Task description:
In your reply, reproduce the lines from the first one below to the line containing "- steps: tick", inclusive, exactly as they stand.

Dataset content:
____________
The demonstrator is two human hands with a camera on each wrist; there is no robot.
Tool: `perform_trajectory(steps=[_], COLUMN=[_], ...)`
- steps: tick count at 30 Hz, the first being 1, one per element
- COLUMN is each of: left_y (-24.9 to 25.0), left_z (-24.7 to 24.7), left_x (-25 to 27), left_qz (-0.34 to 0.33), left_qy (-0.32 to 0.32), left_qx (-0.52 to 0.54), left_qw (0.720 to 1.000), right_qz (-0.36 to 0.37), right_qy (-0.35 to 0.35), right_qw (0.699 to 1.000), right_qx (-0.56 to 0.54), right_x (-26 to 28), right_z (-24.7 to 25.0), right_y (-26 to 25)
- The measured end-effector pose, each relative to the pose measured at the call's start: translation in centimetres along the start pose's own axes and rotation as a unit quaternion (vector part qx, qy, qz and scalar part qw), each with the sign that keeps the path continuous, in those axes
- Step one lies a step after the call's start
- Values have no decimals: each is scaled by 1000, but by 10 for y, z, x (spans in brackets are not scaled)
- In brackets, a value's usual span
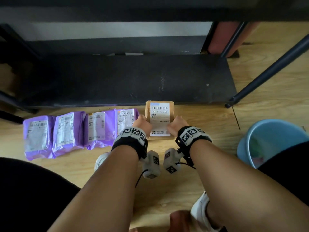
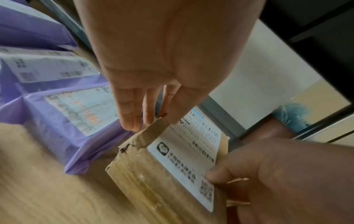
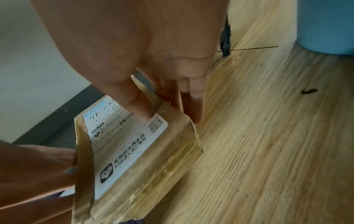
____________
Expected output:
The demonstrator is two human hands with a camera on each wrist; there is no robot.
Tool: `perform_trajectory(steps=[_], COLUMN=[_], ...)`
- steps: tick count at 30 Hz, the first being 1, one per element

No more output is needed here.